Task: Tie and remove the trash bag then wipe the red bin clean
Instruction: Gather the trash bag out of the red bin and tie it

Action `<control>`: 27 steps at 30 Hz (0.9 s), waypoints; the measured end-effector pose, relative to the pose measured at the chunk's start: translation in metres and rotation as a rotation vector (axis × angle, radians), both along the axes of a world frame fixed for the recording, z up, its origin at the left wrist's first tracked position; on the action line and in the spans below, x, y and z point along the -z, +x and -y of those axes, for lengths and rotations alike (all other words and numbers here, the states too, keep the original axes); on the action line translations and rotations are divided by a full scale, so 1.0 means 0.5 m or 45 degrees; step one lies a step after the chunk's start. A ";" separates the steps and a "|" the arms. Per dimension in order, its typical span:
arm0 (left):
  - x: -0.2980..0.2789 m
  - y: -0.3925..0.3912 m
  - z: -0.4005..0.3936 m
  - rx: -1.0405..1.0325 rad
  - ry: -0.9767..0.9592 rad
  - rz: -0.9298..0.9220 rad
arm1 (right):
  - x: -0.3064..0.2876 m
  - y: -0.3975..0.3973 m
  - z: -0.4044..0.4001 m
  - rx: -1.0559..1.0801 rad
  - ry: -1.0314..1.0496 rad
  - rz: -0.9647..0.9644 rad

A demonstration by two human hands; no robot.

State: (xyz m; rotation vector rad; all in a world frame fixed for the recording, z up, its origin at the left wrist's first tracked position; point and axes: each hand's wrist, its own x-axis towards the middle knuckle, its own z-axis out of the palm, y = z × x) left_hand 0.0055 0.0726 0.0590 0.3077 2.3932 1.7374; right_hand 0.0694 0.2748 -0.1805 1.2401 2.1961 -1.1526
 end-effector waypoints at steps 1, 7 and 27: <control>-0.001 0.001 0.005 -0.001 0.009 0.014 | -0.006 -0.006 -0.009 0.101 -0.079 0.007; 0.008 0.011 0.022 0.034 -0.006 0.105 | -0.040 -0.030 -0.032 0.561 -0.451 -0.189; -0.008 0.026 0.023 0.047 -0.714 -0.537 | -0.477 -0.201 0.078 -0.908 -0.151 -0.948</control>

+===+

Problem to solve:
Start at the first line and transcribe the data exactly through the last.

Solution to the problem:
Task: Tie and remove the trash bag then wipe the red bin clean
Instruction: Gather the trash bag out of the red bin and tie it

Action `<control>`: 27 steps at 30 Hz (0.9 s), waypoints; the measured end-effector pose, relative to the pose measured at the chunk's start: translation in metres and rotation as a rotation vector (axis × angle, radians), both along the axes of a world frame fixed for the recording, z up, its origin at the left wrist's first tracked position; on the action line and in the spans below, x, y and z point along the -z, +x and -y of those axes, for lengths and rotations alike (all other words and numbers here, the states too, keep the original axes); on the action line translations and rotations are divided by a full scale, so 1.0 means 0.5 m or 45 degrees; step one lies a step after the chunk's start. A ";" separates the steps and a "|" the arms. Per dimension in order, its typical span:
arm0 (left):
  - x: -0.2980..0.2789 m
  - y: -0.3925..0.3912 m
  - z: -0.4005..0.3936 m
  - rx: -1.0405..1.0325 rad
  - ry: -0.9767..0.9592 rad
  - rz: -0.9298..0.9220 rad
arm1 (right):
  - x: -0.3064..0.2876 m
  - y: -0.3975..0.3973 m
  - z: -0.4044..0.4001 m
  - rx: -1.0559..1.0801 rad
  - ry: -1.0314..1.0496 rad
  - rz: -0.9647..0.9644 rad

A demonstration by two human hands; no robot.

State: (xyz m; rotation vector rad; all in a world frame fixed for the recording, z up, its origin at the left wrist's first tracked position; point and axes: each hand's wrist, its own x-axis towards the middle knuckle, its own z-axis out of the palm, y = z × x) left_hand 0.0055 0.0726 0.0590 0.3077 2.3932 1.7374; right_hand 0.0694 0.2748 -0.1805 1.2401 2.1961 -1.1526
 end-effector waypoints at steps 1, 7 and 27: <control>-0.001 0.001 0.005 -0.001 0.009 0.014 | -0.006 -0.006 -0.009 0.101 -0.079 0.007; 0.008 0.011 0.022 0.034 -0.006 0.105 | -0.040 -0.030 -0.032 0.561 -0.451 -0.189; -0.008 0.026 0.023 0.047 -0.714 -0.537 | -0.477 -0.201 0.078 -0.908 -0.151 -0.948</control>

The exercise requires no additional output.